Les premières sorties d’un nouveau Premier ministre relèvent toujours d’une certaine symbolique. Sébastien Lecornu a pour sa part opté pour un centre de santé. Le geste a pu surprendre car à la fois nullement anticipé, mais aussi, car en décalage avec les sujets budgétaires faisant la une de l’actualité. L’annonce de la création d’un réseau de 5 000 centres de santé de proximité labellisés par l’État a, quant à elle, pris beaucoup de monde à contre-pied. Cette démarche pourrait se révéler être loin anecdotique.
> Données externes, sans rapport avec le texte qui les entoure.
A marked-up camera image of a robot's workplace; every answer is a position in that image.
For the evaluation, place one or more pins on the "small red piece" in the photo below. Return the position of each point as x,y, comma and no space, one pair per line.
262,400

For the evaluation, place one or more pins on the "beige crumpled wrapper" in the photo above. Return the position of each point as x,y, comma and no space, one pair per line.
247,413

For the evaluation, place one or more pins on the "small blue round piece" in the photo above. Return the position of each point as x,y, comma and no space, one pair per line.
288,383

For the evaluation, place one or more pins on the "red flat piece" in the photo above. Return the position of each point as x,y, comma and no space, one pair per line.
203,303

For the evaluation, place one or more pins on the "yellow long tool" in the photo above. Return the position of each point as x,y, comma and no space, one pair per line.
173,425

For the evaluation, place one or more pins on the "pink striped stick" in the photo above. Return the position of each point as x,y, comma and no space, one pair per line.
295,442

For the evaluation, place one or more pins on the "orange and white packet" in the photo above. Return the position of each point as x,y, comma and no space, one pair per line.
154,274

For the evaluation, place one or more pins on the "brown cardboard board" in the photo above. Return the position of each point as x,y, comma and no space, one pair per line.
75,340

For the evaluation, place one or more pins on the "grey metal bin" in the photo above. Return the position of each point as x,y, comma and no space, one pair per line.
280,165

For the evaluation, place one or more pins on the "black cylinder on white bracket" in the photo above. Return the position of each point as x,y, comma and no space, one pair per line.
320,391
Faut-il y voir une volonté gouvernementale de reprendre la main sur l’organisation de l’accès aux soins vis-à-vis d’un binôme CNAM/médecine libérale tardant à produire des résultats à la hauteur des attentes et besoins des populations situées dans les zones les plus fragilisées du territoire national ? Le postulat peut sembler un peu exagéré, mais il dénote tout de même d’un sentiment que les efforts fournis jusqu’ici se sont avérés peu productifs. CPTS, assistants médicaux, forfaits ROSP, journées de solidarités, aides à l’installation… beaucoup de créations, un zeste d’innovation, pour au final une mobilisation qui déçoit aux vues des conséquents efforts financiers consentis.
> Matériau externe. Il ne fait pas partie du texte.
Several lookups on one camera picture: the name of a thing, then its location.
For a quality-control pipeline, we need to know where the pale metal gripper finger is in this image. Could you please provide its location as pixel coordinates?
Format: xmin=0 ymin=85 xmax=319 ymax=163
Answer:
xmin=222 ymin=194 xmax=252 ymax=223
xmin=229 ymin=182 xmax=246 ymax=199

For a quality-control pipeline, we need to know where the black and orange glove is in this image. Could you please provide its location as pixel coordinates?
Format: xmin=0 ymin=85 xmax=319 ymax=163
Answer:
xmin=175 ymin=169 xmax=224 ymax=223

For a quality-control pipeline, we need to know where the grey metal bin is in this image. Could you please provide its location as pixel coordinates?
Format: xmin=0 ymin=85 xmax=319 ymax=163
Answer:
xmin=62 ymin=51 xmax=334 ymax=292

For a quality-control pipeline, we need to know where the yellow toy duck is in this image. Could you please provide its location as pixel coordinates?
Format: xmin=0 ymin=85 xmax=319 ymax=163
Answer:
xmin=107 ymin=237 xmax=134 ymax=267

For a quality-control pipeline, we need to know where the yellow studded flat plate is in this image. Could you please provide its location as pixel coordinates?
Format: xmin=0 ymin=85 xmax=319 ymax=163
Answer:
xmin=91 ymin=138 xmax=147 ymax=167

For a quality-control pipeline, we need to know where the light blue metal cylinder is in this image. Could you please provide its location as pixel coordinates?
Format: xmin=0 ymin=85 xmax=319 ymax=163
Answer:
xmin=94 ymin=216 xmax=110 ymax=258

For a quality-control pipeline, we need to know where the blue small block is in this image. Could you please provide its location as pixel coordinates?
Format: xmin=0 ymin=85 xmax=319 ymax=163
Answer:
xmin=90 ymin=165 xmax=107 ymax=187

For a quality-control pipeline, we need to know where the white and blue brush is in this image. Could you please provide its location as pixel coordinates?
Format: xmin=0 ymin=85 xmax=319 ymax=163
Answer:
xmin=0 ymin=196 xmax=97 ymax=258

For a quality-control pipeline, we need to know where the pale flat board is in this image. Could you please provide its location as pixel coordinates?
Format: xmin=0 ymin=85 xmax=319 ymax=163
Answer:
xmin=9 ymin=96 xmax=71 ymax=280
Sur le terrain, l’impatience, que dire le sentiment d’exaspération, continue de grandir. Face aux limites des réponses imaginées depuis les organes centraux, les élus locaux agissent. Le département de la Saône-et-Loire, choisi par le Premier ministre, est symptomatique de cette nouvelle façon de vouloir concilier maillage médical et bassins de population. De multiples centres de santé s’y ouvrent démontrant au passage qu’un autre modèle de fonctionnement salarié et collectif peut très bien trouver sa place dans un paysage médical français historiquement déchiré entre son hôpital et sa médecine de ville libérale. Alors entendons-nous, tout n’est pas parfait, loin de là. Mais au moins, les choses bougent et elles ont le mérite de redynamiser des territoires qui, jusqu’à peu, semblait condamner à devenir des déserts médicaux.
En ce sens la volonté de créer un pendant sanitaire aux maisons France Services, un dispositif qui fonctionne au passage, peut être saluée. Après tout, une majorité de nos voisins européens ont depuis longtemps opté pour sur ce modèle. Sans que leurs usagers s’en plaignent d’ailleurs. Par les temps qui courent, l’exécutif s’en contenterait bien.